- **Activity**
Once the records below have been read, copy them all out exactly.

* * * *

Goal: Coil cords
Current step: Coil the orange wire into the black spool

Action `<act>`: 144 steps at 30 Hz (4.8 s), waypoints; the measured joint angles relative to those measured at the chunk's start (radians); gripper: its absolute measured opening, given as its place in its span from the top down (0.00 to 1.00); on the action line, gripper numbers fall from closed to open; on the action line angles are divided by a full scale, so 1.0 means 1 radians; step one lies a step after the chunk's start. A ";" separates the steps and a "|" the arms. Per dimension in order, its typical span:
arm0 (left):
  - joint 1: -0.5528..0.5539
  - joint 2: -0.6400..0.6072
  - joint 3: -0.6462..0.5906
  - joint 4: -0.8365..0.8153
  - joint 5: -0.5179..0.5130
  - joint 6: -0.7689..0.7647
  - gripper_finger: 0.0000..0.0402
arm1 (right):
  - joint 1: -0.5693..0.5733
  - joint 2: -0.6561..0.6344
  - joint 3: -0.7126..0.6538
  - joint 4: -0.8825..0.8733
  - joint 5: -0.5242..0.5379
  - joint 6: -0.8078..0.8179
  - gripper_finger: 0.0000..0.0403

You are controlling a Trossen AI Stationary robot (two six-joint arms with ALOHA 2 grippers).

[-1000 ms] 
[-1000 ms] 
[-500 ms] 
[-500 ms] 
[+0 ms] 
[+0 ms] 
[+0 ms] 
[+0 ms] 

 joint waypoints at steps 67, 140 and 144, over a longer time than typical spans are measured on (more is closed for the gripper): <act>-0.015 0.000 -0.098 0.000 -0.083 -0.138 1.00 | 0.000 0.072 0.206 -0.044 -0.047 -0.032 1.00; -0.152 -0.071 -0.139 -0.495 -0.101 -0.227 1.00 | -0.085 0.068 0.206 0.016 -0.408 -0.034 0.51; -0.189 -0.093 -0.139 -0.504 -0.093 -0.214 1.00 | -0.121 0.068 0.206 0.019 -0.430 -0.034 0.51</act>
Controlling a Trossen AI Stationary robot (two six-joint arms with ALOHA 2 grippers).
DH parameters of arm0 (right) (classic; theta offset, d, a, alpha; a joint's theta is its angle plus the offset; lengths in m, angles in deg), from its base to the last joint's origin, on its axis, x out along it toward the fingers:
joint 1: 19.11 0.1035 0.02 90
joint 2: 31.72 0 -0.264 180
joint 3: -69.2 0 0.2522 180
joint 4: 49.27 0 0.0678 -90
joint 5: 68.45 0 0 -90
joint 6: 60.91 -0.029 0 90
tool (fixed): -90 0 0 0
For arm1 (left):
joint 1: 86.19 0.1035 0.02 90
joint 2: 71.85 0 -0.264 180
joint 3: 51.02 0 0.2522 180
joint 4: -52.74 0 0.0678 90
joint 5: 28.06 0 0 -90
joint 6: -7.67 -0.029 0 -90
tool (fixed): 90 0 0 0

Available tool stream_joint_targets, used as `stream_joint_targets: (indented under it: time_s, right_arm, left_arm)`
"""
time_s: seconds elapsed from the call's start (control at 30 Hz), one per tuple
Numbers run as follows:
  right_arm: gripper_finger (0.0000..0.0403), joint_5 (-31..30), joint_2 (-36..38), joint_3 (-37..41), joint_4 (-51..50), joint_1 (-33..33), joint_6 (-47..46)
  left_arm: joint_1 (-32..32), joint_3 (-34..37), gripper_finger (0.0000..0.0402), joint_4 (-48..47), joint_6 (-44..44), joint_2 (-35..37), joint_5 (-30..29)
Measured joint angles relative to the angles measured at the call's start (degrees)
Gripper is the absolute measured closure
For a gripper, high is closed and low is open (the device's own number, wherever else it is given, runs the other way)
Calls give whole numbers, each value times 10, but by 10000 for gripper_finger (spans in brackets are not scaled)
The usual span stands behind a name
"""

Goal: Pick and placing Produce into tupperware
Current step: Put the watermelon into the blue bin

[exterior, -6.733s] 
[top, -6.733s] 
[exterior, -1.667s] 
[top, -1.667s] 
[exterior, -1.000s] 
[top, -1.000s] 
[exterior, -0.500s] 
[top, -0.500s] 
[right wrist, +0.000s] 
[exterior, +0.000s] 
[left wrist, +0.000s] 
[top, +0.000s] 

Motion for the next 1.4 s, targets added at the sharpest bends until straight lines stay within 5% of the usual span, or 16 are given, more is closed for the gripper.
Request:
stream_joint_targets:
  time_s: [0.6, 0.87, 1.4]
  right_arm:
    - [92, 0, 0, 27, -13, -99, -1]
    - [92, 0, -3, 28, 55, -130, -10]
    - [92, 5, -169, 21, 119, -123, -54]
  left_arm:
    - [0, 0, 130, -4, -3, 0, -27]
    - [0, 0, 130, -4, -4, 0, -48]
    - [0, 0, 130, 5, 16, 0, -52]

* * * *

- **Result of this exercise**
Goal: Coil cords
Current step: Coil the orange wire into the black spool

Action `<act>`: 144 steps at 30 Hz (4.8 s), waypoints; the measured joint angles relative to those measured at the chunk's start (radians); gripper: its absolute measured opening, given as its place in its span from the top down (0.00 to 1.00); on the action line, gripper numbers fall from closed to open; on the action line angles are divided by a full scale, so 1.0 means 1 radians; step one lies a step after the chunk's start. A ";" separates the steps and a "|" the arms. Per dimension in order, its typical span:
arm0 (left):
  - joint 1: -0.5528..0.5539
  - joint 2: -0.6400..0.6072
  - joint 3: -0.6462..0.5906
  - joint 4: -0.8365..0.8153
  - joint 5: -0.5179..0.5130
  - joint 6: -0.7689..0.7647
  - gripper_finger: 0.0000..0.0402
arm1 (right):
  - joint 1: -0.5693..0.5733
  - joint 2: -0.6561..0.6344
  - joint 3: -0.7126..0.6538
  - joint 4: -0.8825..0.8733
  - joint 5: -0.5242..0.5379
  - joint 6: -0.8078..0.8179
  - gripper_finger: 0.0000..0.0403

You are controlling a Trossen AI Stationary robot (two six-joint arms with ALOHA 2 grippers).

[-1000 ms] 
[-1000 ms] 
[-500 ms] 
[-500 ms] 
[+0 ms] 
[+0 ms] 
[+0 ms] 
[+0 ms] 

 joint waypoints at steps 67, 140 and 144, over a longer time than typical spans are measured on (more is closed for the gripper): <act>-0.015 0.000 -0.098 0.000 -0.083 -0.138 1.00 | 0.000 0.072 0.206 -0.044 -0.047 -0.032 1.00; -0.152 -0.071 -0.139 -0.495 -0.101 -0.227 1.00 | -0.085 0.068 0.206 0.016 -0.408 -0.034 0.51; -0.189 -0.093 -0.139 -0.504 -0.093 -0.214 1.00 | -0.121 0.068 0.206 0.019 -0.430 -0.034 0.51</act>
Controlling a Trossen AI Stationary robot (two six-joint arms with ALOHA 2 grippers).
DH parameters of arm0 (right) (classic; theta offset, d, a, alpha; a joint's theta is its angle plus the offset; lengths in m, angles in deg), from its base to the last joint's origin, on its axis, x out along it toward the fingers:
joint 1: 19.11 0.1035 0.02 90
joint 2: 31.72 0 -0.264 180
joint 3: -69.2 0 0.2522 180
joint 4: 49.27 0 0.0678 -90
joint 5: 68.45 0 0 -90
joint 6: 60.91 -0.029 0 90
tool (fixed): -90 0 0 0
For arm1 (left):
joint 1: 86.19 0.1035 0.02 90
joint 2: 71.85 0 -0.264 180
joint 3: 51.02 0 0.2522 180
joint 4: -52.74 0 0.0678 90
joint 5: 28.06 0 0 -90
joint 6: -7.67 -0.029 0 -90
tool (fixed): 90 0 0 0

Available tool stream_joint_targets, used as `stream_joint_targets: (indented under it: time_s, right_arm, left_arm)`
"""
time_s: seconds elapsed from the call's start (control at 30 Hz), one per tuple
Numbers run as follows:
  right_arm: gripper_finger (0.0000..0.0403), joint_5 (-31..30), joint_2 (-36..38), joint_3 (-37..41), joint_4 (-51..50), joint_1 (-33..33), joint_6 (-47..46)
  left_arm: joint_1 (-32..32), joint_3 (-34..37), gripper_finger (0.0000..0.0402), joint_4 (-48..47), joint_6 (-44..44), joint_2 (-35..37), joint_5 (-30..29)
Measured joint angles relative to the angles measured at the call's start (degrees)
Gripper is the absolute measured closure
For a gripper, high is closed and low is open (the device's own number, wherever else it is given, runs the other way)
Calls give whole numbers, each value times 10, but by 10000 for gripper_finger (spans in brackets are not scaled)
The usual span stands behind a name
"""

Goal: Pick and placing Produce into tupperware
Current step: Put the watermelon into the blue bin

[exterior, -6.733s] 
[top, -6.733s] 
[exterior, -1.667s] 
[top, -1.667s] 
[exterior, -1.000s] 
[top, -1.000s] 
[exterior, -0.500s] 
[top, -0.500s] 
[right wrist, +0.000s] 
[exterior, +0.000s] 
[left wrist, +0.000s] 
[top, +0.000s] 

Motion for the next 1.4 s, targets added at the sharpest bends until straight lines stay within 5% of the usual span, or 16 are given, more is closed for the gripper.
Request:
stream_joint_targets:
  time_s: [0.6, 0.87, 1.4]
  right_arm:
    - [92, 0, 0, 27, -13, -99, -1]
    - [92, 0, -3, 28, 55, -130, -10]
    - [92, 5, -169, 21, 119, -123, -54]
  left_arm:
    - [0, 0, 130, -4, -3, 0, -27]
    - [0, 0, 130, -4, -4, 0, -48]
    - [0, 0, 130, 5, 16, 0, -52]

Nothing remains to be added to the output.